▶
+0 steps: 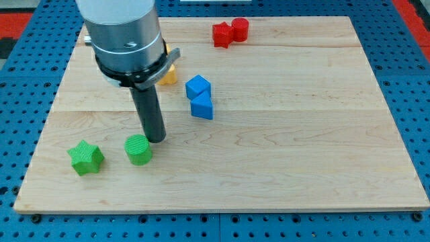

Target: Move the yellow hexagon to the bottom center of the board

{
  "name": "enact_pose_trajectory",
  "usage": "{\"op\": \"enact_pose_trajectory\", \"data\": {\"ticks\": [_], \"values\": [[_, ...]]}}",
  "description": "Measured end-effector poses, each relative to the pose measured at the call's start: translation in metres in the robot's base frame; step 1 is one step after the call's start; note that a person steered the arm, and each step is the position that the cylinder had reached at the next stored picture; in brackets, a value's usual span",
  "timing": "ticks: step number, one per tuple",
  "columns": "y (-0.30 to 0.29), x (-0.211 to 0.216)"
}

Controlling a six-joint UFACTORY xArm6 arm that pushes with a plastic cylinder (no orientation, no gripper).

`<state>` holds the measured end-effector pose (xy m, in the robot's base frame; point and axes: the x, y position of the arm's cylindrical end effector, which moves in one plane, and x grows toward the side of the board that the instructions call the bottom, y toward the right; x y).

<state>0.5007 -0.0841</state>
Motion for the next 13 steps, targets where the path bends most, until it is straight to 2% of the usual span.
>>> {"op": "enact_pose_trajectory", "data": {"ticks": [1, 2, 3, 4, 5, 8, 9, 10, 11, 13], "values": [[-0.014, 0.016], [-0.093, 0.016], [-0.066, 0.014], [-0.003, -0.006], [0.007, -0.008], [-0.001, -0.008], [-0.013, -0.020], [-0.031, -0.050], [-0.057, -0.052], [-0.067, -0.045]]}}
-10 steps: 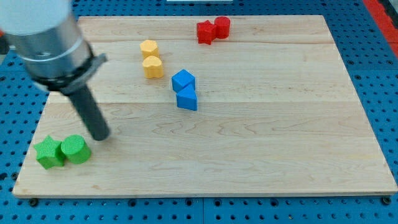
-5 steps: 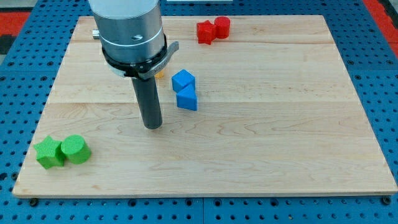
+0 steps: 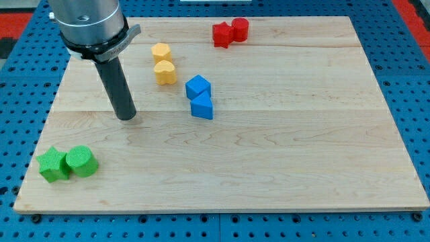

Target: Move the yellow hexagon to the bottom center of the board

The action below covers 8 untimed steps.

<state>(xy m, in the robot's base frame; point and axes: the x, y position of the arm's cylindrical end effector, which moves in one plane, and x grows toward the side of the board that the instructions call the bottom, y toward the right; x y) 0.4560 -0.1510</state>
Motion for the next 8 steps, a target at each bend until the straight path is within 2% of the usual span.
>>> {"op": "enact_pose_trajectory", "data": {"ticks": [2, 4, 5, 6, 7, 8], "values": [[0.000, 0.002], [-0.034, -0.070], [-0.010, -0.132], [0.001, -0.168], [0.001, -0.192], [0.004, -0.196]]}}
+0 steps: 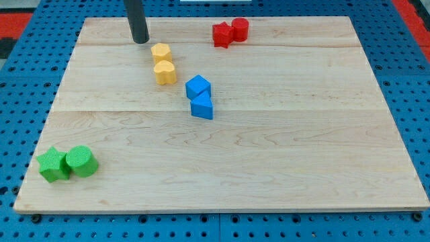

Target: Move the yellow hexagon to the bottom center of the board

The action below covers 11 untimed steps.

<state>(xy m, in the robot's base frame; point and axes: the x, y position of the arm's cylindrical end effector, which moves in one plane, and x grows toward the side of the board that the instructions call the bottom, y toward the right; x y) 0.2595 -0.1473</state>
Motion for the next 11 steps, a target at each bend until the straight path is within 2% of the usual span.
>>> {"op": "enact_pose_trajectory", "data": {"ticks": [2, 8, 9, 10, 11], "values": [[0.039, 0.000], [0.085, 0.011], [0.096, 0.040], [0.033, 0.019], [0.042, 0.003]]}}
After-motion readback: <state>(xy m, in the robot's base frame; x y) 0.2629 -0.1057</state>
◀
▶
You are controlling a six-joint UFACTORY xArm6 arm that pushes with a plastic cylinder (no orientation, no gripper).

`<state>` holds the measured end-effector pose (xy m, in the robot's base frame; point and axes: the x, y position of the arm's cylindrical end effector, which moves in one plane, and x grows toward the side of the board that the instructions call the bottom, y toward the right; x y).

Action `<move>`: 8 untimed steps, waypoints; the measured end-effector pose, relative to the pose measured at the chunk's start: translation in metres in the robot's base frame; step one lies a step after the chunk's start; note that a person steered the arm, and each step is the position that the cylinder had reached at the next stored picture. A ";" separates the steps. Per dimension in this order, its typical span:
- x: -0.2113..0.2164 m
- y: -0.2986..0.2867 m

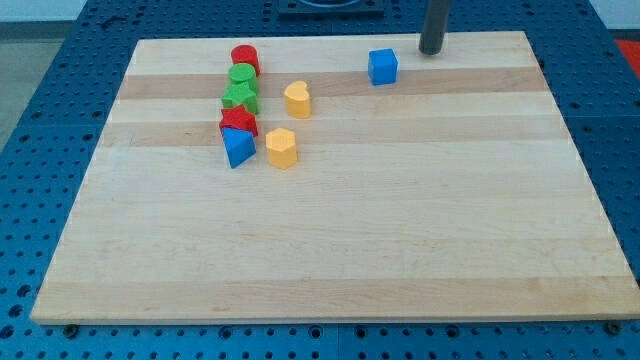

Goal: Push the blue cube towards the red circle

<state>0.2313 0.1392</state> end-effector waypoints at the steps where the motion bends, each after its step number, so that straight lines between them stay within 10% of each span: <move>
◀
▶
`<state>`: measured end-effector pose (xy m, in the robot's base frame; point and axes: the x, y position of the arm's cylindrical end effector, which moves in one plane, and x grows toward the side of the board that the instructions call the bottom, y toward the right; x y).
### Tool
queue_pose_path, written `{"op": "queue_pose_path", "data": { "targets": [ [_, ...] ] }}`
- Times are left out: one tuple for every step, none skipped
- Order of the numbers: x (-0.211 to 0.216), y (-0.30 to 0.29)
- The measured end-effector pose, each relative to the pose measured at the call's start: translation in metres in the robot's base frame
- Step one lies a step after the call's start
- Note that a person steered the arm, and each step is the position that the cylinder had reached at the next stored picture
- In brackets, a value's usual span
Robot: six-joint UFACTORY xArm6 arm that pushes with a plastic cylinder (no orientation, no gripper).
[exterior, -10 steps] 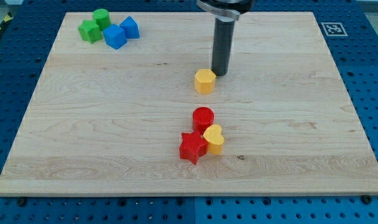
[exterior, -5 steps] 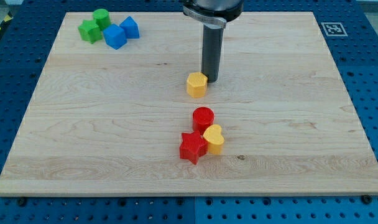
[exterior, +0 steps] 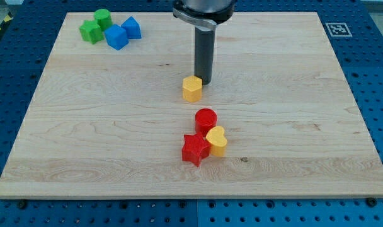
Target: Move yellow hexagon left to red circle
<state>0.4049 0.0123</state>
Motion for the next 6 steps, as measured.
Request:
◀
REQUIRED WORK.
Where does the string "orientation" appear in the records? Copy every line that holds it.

RESPONSE TO THE TASK.
Controlling a six-joint UFACTORY xArm6 arm that pushes with a plastic cylinder (no orientation, no gripper).
You are controlling a six-joint UFACTORY xArm6 arm that pushes with a plastic cylinder (no orientation, no gripper).
Robot: six-joint UFACTORY xArm6 arm that pushes with a plastic cylinder (no orientation, no gripper).

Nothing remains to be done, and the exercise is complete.